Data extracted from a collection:
== == ==
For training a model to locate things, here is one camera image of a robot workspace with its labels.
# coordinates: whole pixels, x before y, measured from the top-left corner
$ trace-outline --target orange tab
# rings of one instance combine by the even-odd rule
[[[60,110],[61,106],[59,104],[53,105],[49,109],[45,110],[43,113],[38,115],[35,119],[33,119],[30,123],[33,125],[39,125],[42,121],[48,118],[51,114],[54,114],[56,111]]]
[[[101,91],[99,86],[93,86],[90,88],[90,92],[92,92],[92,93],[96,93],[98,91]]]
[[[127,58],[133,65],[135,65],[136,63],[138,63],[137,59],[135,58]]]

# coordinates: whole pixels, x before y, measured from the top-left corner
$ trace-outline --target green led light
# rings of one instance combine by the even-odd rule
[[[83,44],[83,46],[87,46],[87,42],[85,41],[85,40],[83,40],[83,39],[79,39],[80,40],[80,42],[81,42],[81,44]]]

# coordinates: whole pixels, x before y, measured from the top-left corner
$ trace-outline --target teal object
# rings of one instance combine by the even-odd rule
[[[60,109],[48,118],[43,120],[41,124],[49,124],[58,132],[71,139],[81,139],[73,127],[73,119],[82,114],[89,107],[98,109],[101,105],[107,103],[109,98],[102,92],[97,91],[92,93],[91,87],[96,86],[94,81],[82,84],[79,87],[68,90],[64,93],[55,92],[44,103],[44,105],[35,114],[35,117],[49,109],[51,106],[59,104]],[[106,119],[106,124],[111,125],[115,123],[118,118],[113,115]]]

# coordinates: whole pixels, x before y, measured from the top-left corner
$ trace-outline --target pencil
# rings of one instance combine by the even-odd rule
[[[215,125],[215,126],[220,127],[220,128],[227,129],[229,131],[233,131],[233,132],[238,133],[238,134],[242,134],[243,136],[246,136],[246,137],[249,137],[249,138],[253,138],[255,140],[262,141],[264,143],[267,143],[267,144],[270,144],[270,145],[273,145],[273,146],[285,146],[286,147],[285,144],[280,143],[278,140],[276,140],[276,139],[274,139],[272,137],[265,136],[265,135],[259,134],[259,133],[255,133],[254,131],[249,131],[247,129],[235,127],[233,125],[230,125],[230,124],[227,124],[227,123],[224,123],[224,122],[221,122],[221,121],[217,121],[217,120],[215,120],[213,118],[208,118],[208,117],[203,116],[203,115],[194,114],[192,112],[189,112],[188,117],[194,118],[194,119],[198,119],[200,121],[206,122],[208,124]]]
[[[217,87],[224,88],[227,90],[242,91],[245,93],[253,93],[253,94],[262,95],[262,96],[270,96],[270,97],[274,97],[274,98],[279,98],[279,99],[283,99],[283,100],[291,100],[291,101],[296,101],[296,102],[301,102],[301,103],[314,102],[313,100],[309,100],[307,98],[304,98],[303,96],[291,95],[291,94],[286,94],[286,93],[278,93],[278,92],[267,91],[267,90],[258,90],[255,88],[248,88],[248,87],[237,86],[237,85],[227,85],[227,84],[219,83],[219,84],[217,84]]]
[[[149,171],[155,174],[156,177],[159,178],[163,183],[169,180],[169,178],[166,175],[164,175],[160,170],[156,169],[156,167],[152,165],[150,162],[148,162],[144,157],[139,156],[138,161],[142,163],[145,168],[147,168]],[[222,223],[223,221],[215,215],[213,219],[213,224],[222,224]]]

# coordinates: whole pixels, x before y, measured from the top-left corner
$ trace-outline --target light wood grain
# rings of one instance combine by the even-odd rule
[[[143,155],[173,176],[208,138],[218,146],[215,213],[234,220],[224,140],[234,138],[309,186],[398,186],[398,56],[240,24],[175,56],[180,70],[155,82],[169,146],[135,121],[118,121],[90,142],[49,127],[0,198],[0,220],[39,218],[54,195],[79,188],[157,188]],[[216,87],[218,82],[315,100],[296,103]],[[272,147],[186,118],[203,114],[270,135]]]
== == ==
### EXERCISE REQUIREMENTS
Find the lines above that contain the word "trace" and copy each one.

### RESULT OF THIS EXERCISE
$ trace-outline --target orange tab
$ trace-outline --target green led light
$ trace-outline --target teal object
$ trace-outline --target pencil
$ trace-outline --target light wood grain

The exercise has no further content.